Nicht jeder ist für Santos‘ Frieden
Es erscheint zunächst verwunderlich, warum eine große Gruppe von Kolumbianerinnen und Kolumbianern den Friedensvertrag abgelehnt hat. Diese Ablehnung hat einen räumlichen Grund. Der Krieg zwischen der kolumbianischen Regierung und den FARC konzentrierte sich zumeist auf ländliche Gebiete, in denen Rohstoffe gefördert werden oder Koka angebaut und transportiert wird. In diesen Randzonen, die zum Teil schwer zugänglich sind, bündelt sich die Gewalt der Kriegsparteien, der FARC, aber auch gewöhnlicher Banden. In solchen Gebieten litt die Zivilbevölkerung Jahrzehnte lang besonders stark unter dem andauernden Konflikt. In den großen Städten jedoch, in denen die Mehrheit der Bevölkerung lebt, hat sich die Präsenz der Guerilla in den letzten Jahren merklich verringert. Auch die Entführungen, etwa auf Überlandstraßen, haben deutlich abgenommen. Für viele Kolumbianerinnen und Kolumbianer, die in urbanen Zentren wohnen, ist der Krieg weniger spürbar. Die Guerilla hat darüber hinaus einen schlechten Ruf, was auf die langjährige Praxis von Entführungen und andere Gewalttaten gegen die Zivilbevölkerung zurückgeht. Diese Bedingungen konnte der rechte Politiker Alvaro Uribe mit seiner Kampagne gegen das Friedensabkommen für sich nutzen und eine knappe Mehrheit des Wahlvolks überzeugen, mit einem „Nein“ zum Friedensvertrag zu stimmen.
„Der real existierende Frieden“
Bis jetzt lässt sich die Suche nach Frieden mit den FARC als Tour de Force mit Etappensieg beschreiben. Es ist der kolumbianischen Gesellschaft zu wünschen, dass sie nach Jahrzehnten des Blutvergießens zum Frieden zurückfindet. Und das ist der Aspekt, der die Freude über den Friedensschluss trübt: es gibt noch viel zu tun.
Der Friedensvertrag ist erst der Anfang vom Ende des Konfliktes in Kolumbien.

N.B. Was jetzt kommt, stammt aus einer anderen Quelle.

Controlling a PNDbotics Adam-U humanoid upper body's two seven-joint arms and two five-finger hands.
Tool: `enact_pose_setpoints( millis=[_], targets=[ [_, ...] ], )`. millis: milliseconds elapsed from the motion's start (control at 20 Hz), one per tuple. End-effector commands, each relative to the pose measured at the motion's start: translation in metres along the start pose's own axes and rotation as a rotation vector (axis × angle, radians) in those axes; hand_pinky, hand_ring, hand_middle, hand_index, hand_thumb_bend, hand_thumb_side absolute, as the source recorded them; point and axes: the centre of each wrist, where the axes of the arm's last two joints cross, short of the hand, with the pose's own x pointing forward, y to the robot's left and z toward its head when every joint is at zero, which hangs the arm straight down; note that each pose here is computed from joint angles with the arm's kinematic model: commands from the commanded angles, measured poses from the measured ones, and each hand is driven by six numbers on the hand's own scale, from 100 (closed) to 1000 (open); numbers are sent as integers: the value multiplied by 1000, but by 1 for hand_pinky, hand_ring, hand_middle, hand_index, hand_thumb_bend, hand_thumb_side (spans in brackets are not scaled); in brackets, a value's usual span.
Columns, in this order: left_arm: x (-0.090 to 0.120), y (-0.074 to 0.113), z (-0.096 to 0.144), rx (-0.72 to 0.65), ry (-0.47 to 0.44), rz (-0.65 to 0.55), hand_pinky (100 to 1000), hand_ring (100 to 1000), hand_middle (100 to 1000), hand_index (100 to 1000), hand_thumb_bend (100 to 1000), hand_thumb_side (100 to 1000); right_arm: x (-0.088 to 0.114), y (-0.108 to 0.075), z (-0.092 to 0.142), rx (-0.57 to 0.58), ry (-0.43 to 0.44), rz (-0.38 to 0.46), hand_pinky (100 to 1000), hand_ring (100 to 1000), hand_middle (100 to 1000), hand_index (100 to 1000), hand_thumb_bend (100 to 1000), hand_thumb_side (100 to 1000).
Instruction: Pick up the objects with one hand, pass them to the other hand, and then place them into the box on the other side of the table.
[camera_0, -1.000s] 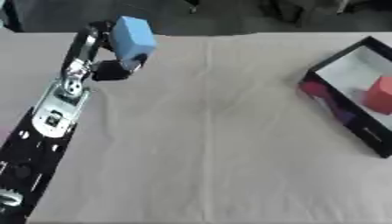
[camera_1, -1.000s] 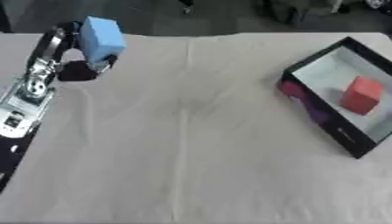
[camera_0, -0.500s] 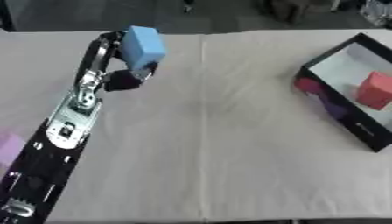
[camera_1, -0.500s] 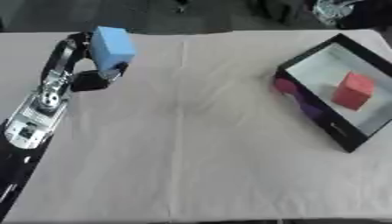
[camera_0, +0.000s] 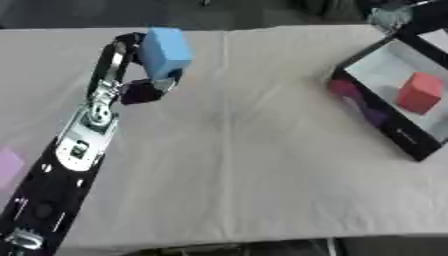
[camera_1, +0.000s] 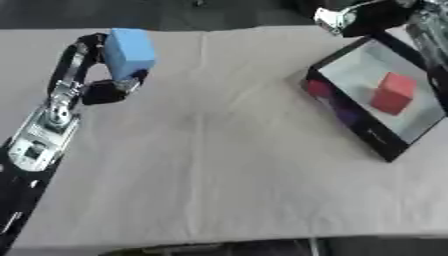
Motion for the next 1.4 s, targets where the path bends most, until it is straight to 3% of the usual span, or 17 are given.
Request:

Um einen langfristigen Frieden zu schaffen, muss der Friedensschluss auch vor Ort mit Leben gefüllt werden. Die Regierung muss gewährleisten, dass vertriebene Menschen auf ihr Land zurückkehren und dort in Frieden leben können. Sie muss dafür sorgen, dass die FARC ihre Verbrechen an der Zivilbevölkerung materiell und ideell wiedergutmachen (eine Forderung, die übrigens für alle Kriegsparteien einschließlich der offiziell demobilisierten Paramilitärs gilt). Die Regierung ist dafür verantwortlich, dass die im Friedensvertrag ausgehandelte politische Teilhabe auch wirklich umgesetzt wird. Schließlich muss sie den Schutz politischer Gegner sowie sozialer Aktivisten gewährleisten. Es ist zu hoffen, dass auf längere Sicht auch diejenigen vom praktischen Nutzen des Friedens überzeugt werden, die sich bis jetzt uneinsichtig zeigen und im Oktober mit einem „Nein“ gestimmt haben. Werden die genannten Voraussetzungen nicht umgesetzt, bleibt der Friedensvertrag von Havanna nur ein mühevoll errungener Teilerfolg, der von den sozialen, politischen und ökonomischen Verhältnissen schnell zunichte gemacht werden kann.